Amazon AWS


30
Jan 12

Recovering a non responsive AWS instance

I could not ssh in to one of my AWS instances last evening and it wasn’t serving any pages either. AWS management console said it was up, though. Rebooting did not help. The second reboot did not help either. Shutdown and start did not help. I was running out of tricks here!

For some reason, the instance had been running on 100% CPU utilization for days:

(I better do some monitoring in future!)

Even though the CPU usage had dropped after the restarting, the instance would not accept any connections. The only thing I could think of was to either ping the AWS forum, or to get the running volume on some new instance as the instance was an EBS based one. I decided to go with the new volume if the database would not mind too much. Steps I needed to do were:

  1. Snapshot the running volume
  2. Create a new volume out of the snapshot on the same availability zone
  3. Start a new instance with the Launch more like this
  4. Shutdown the new instance
  5. Detach the volume on the new instance
  6. Attach the volume which was created from the snapshot to new instance (need to have the correct  attachment information, like /dev/sda1)
  7. Start the new instance
  8. Disassociate the Elastic IP from the old instance
  9. Associate the correct Elastic IP on the new instance
  10. Test and wish for the best

This actually worked and did not even take too much time. Actually, really cool when thinking about this and imagining I would have had a physical server instead…


8
Dec 11

AWS reboots, oh the drama

I, as well as many others, received today an email from Amazon about the need to reboot one of my instances. Actually, Twitter was already aware of this and was a bit upset of the need. For me, this was the second time since 2009 when Amazon has asked to reboot one of my instances. Once the HW was degraded and now this. I would say it’s quite a decent score since I have averaged something like five instances running all the time.

I am not upset, on the contrary I am happy AWS keeping the infrastructure up to date, be the reason for the reboot what ever. Besides, the systems should be designed so, that rebooting an instance should not take the service down, if you don’t accept it (like I do).

The actual process how AWS did inform the customers did feel ok. At first it was of course just rumours, but then I received an email stating the need which gave an acceptable time to react. When I logged in to the AWS Dashboard, I saw this kind of a message:

Scheduled Events

Which had a link to further information:

And even more information:

There was an option to do the reboot right now if I wanted, so I did it. At first after the reboot, I was looking at the instance in the dashboard, but the notification icon was still there. I would have thought it would disappear. Then I had a look of the details of the event and it actually had [Completed] written infront of the event:

Which now probably means it’s ok and I am done with this.


19
Nov 11

My new best AWS feature, CloudFormation

I just realized AWS has a feature called the CloudFormation which allows users to script their technology stack in a convenient and easily understood JSON formatted text files which can then be used to deploy the stack over and over again, always the same way. Fantastic! This eases a the burden of managing a bunch of customized AMIs or other ways of having some custom features introduced to the AMIs. I wonder how I did not notice this feature before. It even has a tab in the AWS Management Console. There are also some sample templates which for example install Drupal or a basic Ruby Hello World example.

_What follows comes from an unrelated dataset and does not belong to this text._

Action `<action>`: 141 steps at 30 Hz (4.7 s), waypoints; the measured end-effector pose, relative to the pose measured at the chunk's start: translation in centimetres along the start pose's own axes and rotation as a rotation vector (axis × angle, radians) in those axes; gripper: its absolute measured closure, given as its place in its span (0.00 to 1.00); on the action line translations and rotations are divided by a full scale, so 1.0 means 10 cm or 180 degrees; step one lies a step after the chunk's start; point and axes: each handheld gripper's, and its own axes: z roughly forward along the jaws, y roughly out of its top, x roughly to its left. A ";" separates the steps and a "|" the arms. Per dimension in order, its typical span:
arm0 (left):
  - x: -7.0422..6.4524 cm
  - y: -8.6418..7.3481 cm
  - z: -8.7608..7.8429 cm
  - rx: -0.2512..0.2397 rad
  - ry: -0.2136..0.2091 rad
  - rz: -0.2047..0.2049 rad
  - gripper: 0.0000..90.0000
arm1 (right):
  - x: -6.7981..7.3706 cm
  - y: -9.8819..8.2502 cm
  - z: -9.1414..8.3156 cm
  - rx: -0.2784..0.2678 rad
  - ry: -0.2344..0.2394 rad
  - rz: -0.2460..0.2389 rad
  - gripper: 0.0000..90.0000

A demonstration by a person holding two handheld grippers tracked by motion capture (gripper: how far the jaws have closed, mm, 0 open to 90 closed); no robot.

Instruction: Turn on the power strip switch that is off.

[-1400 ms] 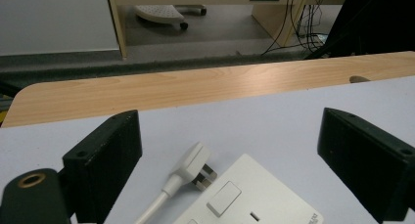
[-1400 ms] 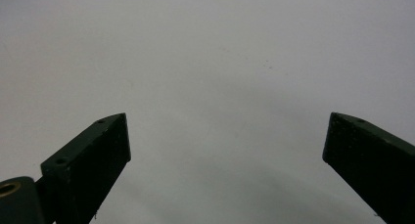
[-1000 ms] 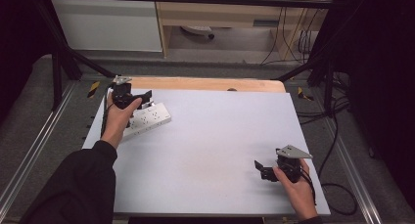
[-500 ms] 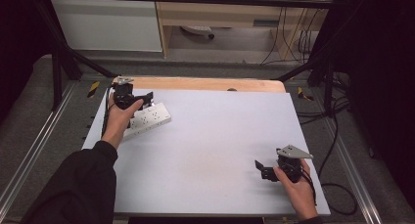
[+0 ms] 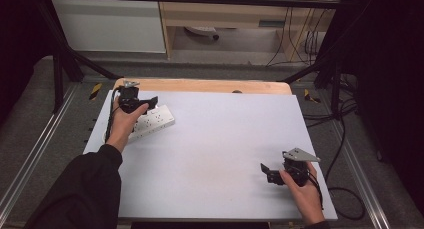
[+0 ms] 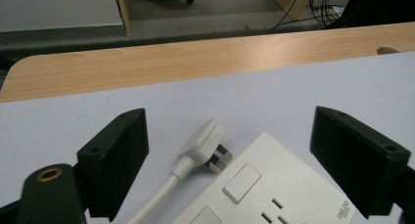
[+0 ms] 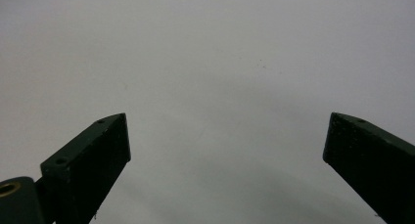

As a test, I ran the Drupal installation script and I have to say this was by far the easiest Drupal installation I have ever done. From start to finish in 5 minutes where most of it was just waiting for the deploy to finish. Absolutely great! Minor thing might be to remember that the security keys are not available in all the Regions, at least not in US East (Virginia) my keys were not available which caused the stack deployment to fail without any good reason except key was not found… I was of course first thinking of a typo in the key name. The other thing is that the user must know the instance type name, such as t1.micro while a drop down menu would be great.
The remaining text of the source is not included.